This is a table-lookup-based multiplication algorithm I wrote about some years ago which is not in much current use, even though it’s much less computationally expensive than the standard algorithms.
(a + b)² = a² + 2ab + b²
(a - b)² = a² - 2ab + b²
(a + b)² - (a - b)² = 4ab
ab = ((a + b)² - (a - b)²)/4
def mul(a, b):
c, d = a + b, a - b
csq, dsq = c**2, d**2 # Imagine these are table lookups.
e = csq - dsq
prod = e/4
print 'c=%s, d=%s, c²=%s, d²=%s, c²-d²=%s, so %s·%s = %s' % (c, d, csq, dsq, e, a, b, prod)
For example, to multiply 7984839 by 11859552, first find their sum and (unsigned) difference: 19844391 and 3874713. Find the square of each: 393799854160881 and 15013400832369. Now find the difference of these squares: 378786453328512. Now divide this by 4 (an easy operation on a binary computer; somewhat trickier in decimal): 94696613332128. And that is indeed the product of these numbers.

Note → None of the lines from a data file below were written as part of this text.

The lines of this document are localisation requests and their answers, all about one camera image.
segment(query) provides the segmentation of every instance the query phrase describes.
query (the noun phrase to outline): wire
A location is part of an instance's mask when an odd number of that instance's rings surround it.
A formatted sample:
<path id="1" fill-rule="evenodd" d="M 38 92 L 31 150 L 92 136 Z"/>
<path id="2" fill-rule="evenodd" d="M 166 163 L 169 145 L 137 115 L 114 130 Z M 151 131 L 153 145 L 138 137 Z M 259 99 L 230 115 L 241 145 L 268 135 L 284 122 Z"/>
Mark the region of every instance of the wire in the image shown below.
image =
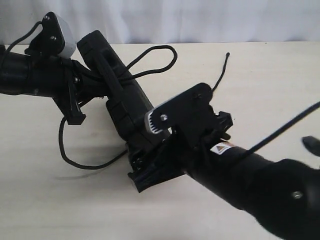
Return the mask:
<path id="1" fill-rule="evenodd" d="M 42 21 L 38 21 L 35 23 L 35 25 L 31 28 L 31 30 L 24 36 L 20 37 L 19 39 L 15 40 L 13 43 L 10 44 L 10 46 L 4 51 L 3 53 L 3 56 L 2 56 L 2 60 L 1 60 L 1 63 L 0 63 L 0 71 L 2 73 L 3 71 L 3 65 L 5 63 L 5 60 L 8 56 L 8 54 L 11 52 L 11 50 L 18 44 L 20 43 L 21 41 L 25 40 L 26 38 L 30 37 L 31 34 L 34 33 L 34 31 L 37 29 L 37 27 L 39 25 L 42 25 Z M 20 95 L 20 94 L 23 94 L 23 91 L 19 91 L 19 92 L 0 92 L 1 94 L 7 94 L 7 95 L 13 95 L 13 96 L 16 96 L 16 95 Z"/>
<path id="2" fill-rule="evenodd" d="M 158 49 L 168 49 L 173 53 L 173 58 L 171 60 L 171 62 L 163 67 L 163 68 L 159 68 L 159 69 L 152 69 L 152 70 L 147 70 L 147 71 L 143 71 L 140 73 L 137 73 L 135 75 L 132 76 L 128 76 L 128 77 L 121 77 L 125 72 L 127 72 L 133 65 L 135 65 L 137 62 L 139 62 L 144 56 L 146 56 L 148 53 L 150 53 L 153 50 L 158 50 Z M 137 79 L 137 78 L 141 78 L 143 76 L 149 75 L 149 74 L 160 74 L 160 73 L 164 73 L 166 71 L 168 71 L 169 69 L 171 69 L 173 67 L 173 65 L 176 63 L 178 59 L 178 53 L 177 51 L 169 45 L 159 45 L 159 46 L 152 46 L 150 48 L 148 48 L 147 50 L 145 50 L 143 53 L 141 53 L 136 59 L 134 59 L 132 62 L 130 62 L 125 70 L 118 76 L 120 81 L 129 81 L 129 80 L 133 80 L 133 79 Z"/>
<path id="3" fill-rule="evenodd" d="M 225 75 L 226 67 L 227 67 L 227 62 L 228 62 L 229 56 L 230 56 L 230 52 L 227 52 L 226 55 L 225 55 L 225 60 L 224 60 L 223 69 L 222 69 L 221 75 L 220 75 L 218 81 L 216 81 L 214 87 L 212 88 L 212 92 L 214 92 L 214 91 L 217 89 L 217 87 L 219 86 L 222 78 L 223 78 L 224 75 Z"/>
<path id="4" fill-rule="evenodd" d="M 275 138 L 283 134 L 285 131 L 287 131 L 289 128 L 291 128 L 293 125 L 295 125 L 297 122 L 301 121 L 304 119 L 306 116 L 309 114 L 313 113 L 315 110 L 320 108 L 320 101 L 317 103 L 313 104 L 312 106 L 308 107 L 306 110 L 295 116 L 293 119 L 288 121 L 285 125 L 280 127 L 278 130 L 276 130 L 274 133 L 263 139 L 261 142 L 257 143 L 247 151 L 245 151 L 242 155 L 239 156 L 229 167 L 228 169 L 233 168 L 235 165 L 239 164 L 241 161 L 243 161 L 245 158 L 250 156 L 251 154 L 255 153 L 271 141 L 273 141 Z"/>
<path id="5" fill-rule="evenodd" d="M 86 101 L 83 101 L 82 103 L 79 104 L 79 106 L 82 107 L 85 104 L 87 104 L 89 101 L 90 101 L 89 99 Z M 64 116 L 62 118 L 60 126 L 59 126 L 58 142 L 59 142 L 59 149 L 60 149 L 61 157 L 67 164 L 70 164 L 78 169 L 99 170 L 99 169 L 103 169 L 103 168 L 110 166 L 111 164 L 113 164 L 115 161 L 119 160 L 121 157 L 123 157 L 128 152 L 128 150 L 124 150 L 123 152 L 118 154 L 116 157 L 114 157 L 110 161 L 108 161 L 104 164 L 101 164 L 101 165 L 97 165 L 97 166 L 82 165 L 82 164 L 79 164 L 75 161 L 72 161 L 70 158 L 67 157 L 65 147 L 64 147 L 64 128 L 65 128 L 66 121 L 67 121 L 67 119 Z"/>

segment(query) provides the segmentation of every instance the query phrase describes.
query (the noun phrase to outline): light wooden surface
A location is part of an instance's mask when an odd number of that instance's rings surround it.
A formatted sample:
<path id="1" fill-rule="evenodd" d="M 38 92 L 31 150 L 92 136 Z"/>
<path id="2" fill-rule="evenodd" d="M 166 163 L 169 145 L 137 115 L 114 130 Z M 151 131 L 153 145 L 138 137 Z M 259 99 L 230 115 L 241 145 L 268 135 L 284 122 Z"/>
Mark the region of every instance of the light wooden surface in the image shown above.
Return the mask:
<path id="1" fill-rule="evenodd" d="M 225 76 L 211 104 L 232 114 L 232 142 L 249 148 L 320 98 L 320 42 L 176 44 L 176 65 L 138 81 L 158 105 L 187 88 Z M 129 63 L 149 45 L 114 45 Z M 22 52 L 24 46 L 14 50 Z M 164 66 L 171 59 L 155 51 L 133 73 Z M 79 53 L 74 59 L 81 60 Z M 70 158 L 101 164 L 123 148 L 106 99 L 83 108 L 82 126 L 67 126 Z M 245 212 L 236 210 L 187 176 L 138 193 L 127 173 L 127 157 L 98 172 L 66 164 L 58 147 L 62 114 L 49 98 L 0 95 L 0 239 L 2 240 L 275 240 Z M 264 147 L 279 161 L 313 167 L 301 137 L 320 138 L 320 112 Z"/>

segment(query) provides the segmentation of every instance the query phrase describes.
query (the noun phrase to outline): warning sticker
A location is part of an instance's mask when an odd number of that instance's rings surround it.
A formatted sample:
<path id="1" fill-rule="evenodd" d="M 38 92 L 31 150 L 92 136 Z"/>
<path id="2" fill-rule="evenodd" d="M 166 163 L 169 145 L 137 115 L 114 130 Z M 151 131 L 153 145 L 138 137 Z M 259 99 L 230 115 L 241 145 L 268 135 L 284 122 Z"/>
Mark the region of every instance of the warning sticker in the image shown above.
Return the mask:
<path id="1" fill-rule="evenodd" d="M 228 142 L 228 141 L 223 141 L 218 143 L 217 145 L 214 145 L 210 151 L 214 152 L 215 154 L 221 155 L 223 154 L 225 151 L 227 151 L 230 148 L 235 147 L 235 145 L 233 145 L 232 143 Z"/>

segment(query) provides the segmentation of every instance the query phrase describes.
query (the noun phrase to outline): black cord
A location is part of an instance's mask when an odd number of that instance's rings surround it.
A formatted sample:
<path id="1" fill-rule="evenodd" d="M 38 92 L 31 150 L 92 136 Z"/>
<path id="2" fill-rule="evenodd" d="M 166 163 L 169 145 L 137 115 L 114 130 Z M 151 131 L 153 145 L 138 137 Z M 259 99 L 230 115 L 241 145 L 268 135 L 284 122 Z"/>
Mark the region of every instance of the black cord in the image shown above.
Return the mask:
<path id="1" fill-rule="evenodd" d="M 217 87 L 219 86 L 222 78 L 223 78 L 224 75 L 225 75 L 226 67 L 227 67 L 227 62 L 228 62 L 229 56 L 230 56 L 230 52 L 227 52 L 226 55 L 225 55 L 225 60 L 224 60 L 223 69 L 222 69 L 221 75 L 220 75 L 218 81 L 216 81 L 214 87 L 212 88 L 212 92 L 214 92 L 214 91 L 217 89 Z"/>
<path id="2" fill-rule="evenodd" d="M 239 158 L 237 158 L 230 166 L 228 166 L 228 169 L 233 168 L 235 165 L 239 164 L 241 161 L 243 161 L 245 158 L 247 158 L 248 156 L 250 156 L 251 154 L 255 153 L 256 151 L 258 151 L 259 149 L 261 149 L 262 147 L 264 147 L 265 145 L 267 145 L 268 143 L 270 143 L 272 140 L 274 140 L 275 138 L 277 138 L 278 136 L 280 136 L 281 134 L 283 134 L 286 130 L 288 130 L 289 128 L 291 128 L 293 125 L 295 125 L 297 122 L 301 121 L 303 118 L 305 118 L 306 116 L 308 116 L 309 114 L 311 114 L 312 112 L 314 112 L 315 110 L 317 110 L 318 108 L 320 108 L 320 101 L 318 101 L 317 103 L 313 104 L 312 106 L 308 107 L 306 110 L 304 110 L 303 112 L 301 112 L 300 114 L 298 114 L 297 116 L 295 116 L 293 119 L 291 119 L 290 121 L 288 121 L 285 125 L 283 125 L 282 127 L 280 127 L 278 130 L 276 130 L 274 133 L 272 133 L 271 135 L 269 135 L 268 137 L 266 137 L 265 139 L 263 139 L 261 142 L 257 143 L 256 145 L 254 145 L 253 147 L 251 147 L 250 149 L 248 149 L 247 151 L 245 151 L 242 155 L 239 156 Z"/>
<path id="3" fill-rule="evenodd" d="M 25 40 L 26 38 L 30 37 L 31 34 L 34 33 L 34 31 L 37 29 L 37 27 L 39 25 L 42 25 L 42 21 L 38 21 L 35 23 L 35 25 L 31 28 L 31 30 L 24 36 L 20 37 L 19 39 L 15 40 L 13 43 L 10 44 L 10 46 L 4 51 L 3 53 L 3 56 L 2 56 L 2 60 L 1 60 L 1 63 L 0 63 L 0 71 L 2 72 L 3 71 L 3 66 L 4 66 L 4 63 L 5 63 L 5 60 L 8 56 L 8 54 L 11 52 L 11 50 L 18 44 L 20 43 L 21 41 Z M 4 91 L 1 91 L 0 92 L 1 94 L 7 94 L 7 95 L 13 95 L 13 96 L 16 96 L 16 95 L 20 95 L 20 94 L 23 94 L 23 91 L 19 91 L 19 92 L 4 92 Z"/>
<path id="4" fill-rule="evenodd" d="M 85 104 L 87 104 L 91 99 L 88 99 L 86 101 L 83 101 L 79 104 L 80 107 L 84 106 Z M 66 151 L 65 151 L 65 147 L 64 147 L 64 128 L 65 128 L 65 123 L 66 123 L 67 119 L 64 116 L 61 120 L 60 126 L 59 126 L 59 134 L 58 134 L 58 142 L 59 142 L 59 149 L 60 149 L 60 153 L 61 153 L 61 157 L 62 159 L 67 163 L 70 164 L 78 169 L 84 169 L 84 170 L 99 170 L 99 169 L 103 169 L 106 168 L 108 166 L 110 166 L 111 164 L 113 164 L 115 161 L 119 160 L 122 156 L 124 156 L 128 151 L 124 150 L 123 152 L 121 152 L 120 154 L 118 154 L 116 157 L 114 157 L 113 159 L 111 159 L 110 161 L 98 165 L 98 166 L 88 166 L 88 165 L 82 165 L 79 164 L 75 161 L 72 161 L 70 158 L 67 157 L 66 155 Z"/>
<path id="5" fill-rule="evenodd" d="M 145 55 L 147 55 L 148 53 L 150 53 L 153 50 L 158 50 L 158 49 L 169 49 L 172 53 L 173 53 L 173 59 L 171 60 L 171 62 L 163 67 L 163 68 L 159 68 L 159 69 L 152 69 L 152 70 L 147 70 L 147 71 L 143 71 L 140 73 L 137 73 L 135 75 L 132 76 L 128 76 L 128 77 L 121 77 L 125 72 L 127 72 L 133 65 L 135 65 L 137 62 L 139 62 Z M 164 73 L 166 71 L 168 71 L 169 69 L 171 69 L 173 67 L 173 65 L 176 63 L 178 59 L 178 53 L 177 51 L 169 45 L 159 45 L 159 46 L 152 46 L 150 48 L 148 48 L 147 50 L 145 50 L 143 53 L 141 53 L 136 59 L 134 59 L 132 62 L 130 62 L 126 68 L 125 71 L 123 71 L 119 76 L 119 80 L 120 81 L 129 81 L 129 80 L 133 80 L 133 79 L 137 79 L 149 74 L 160 74 L 160 73 Z"/>

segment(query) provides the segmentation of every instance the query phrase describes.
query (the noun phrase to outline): black tube
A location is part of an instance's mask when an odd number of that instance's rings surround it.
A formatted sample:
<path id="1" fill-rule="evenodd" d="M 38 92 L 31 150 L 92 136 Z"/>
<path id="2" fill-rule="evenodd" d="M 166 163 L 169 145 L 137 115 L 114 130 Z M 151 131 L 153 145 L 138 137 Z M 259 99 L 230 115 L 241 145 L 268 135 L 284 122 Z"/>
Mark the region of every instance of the black tube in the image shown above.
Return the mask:
<path id="1" fill-rule="evenodd" d="M 274 163 L 257 154 L 230 168 L 245 151 L 233 146 L 222 154 L 208 150 L 198 158 L 188 153 L 181 163 L 186 174 L 253 215 L 274 235 L 285 240 L 318 240 L 319 170 L 291 159 Z"/>
<path id="2" fill-rule="evenodd" d="M 57 57 L 33 65 L 30 56 L 9 53 L 0 69 L 0 93 L 55 98 L 66 89 L 64 66 Z"/>

If you have a table of squares to do lookups in, this involves a sum, two differences, two table lookups, and a division by 4 (a shift right by two bits, in binary). These all involve a number of bit operations that grows linearly with the number of bits in the input numbers, but require a square table whose size is exponential in the size of the input numbers.
(This algorithm was known to the ancient Babylonians, who tabulated squares divided by 4 to facilitate it; flooring the squares is harmless in this case.)
One disadvantage of this algorithm is that, to multiply numbers up to N, your table of squares must include numbers up to 2N. If the numbers you are multiplying are both even or both odd, a slightly different identity allows you to use a table of squares of only N numbers:
((a + b)/2)² = ¼(a² + 2ab + b²)
((a + b)/2)² - ¼a² - ¼b² = ½ab
2((a + b)/2)² - ½a² - ½b² = ab
This requires three table lookups instead of two, and the same three additions and subtractions, plus a couple of halvings and a doubling rather than two halvings. If the table contains the halves of the squares, you save the halvings but need a final multiplication by 4.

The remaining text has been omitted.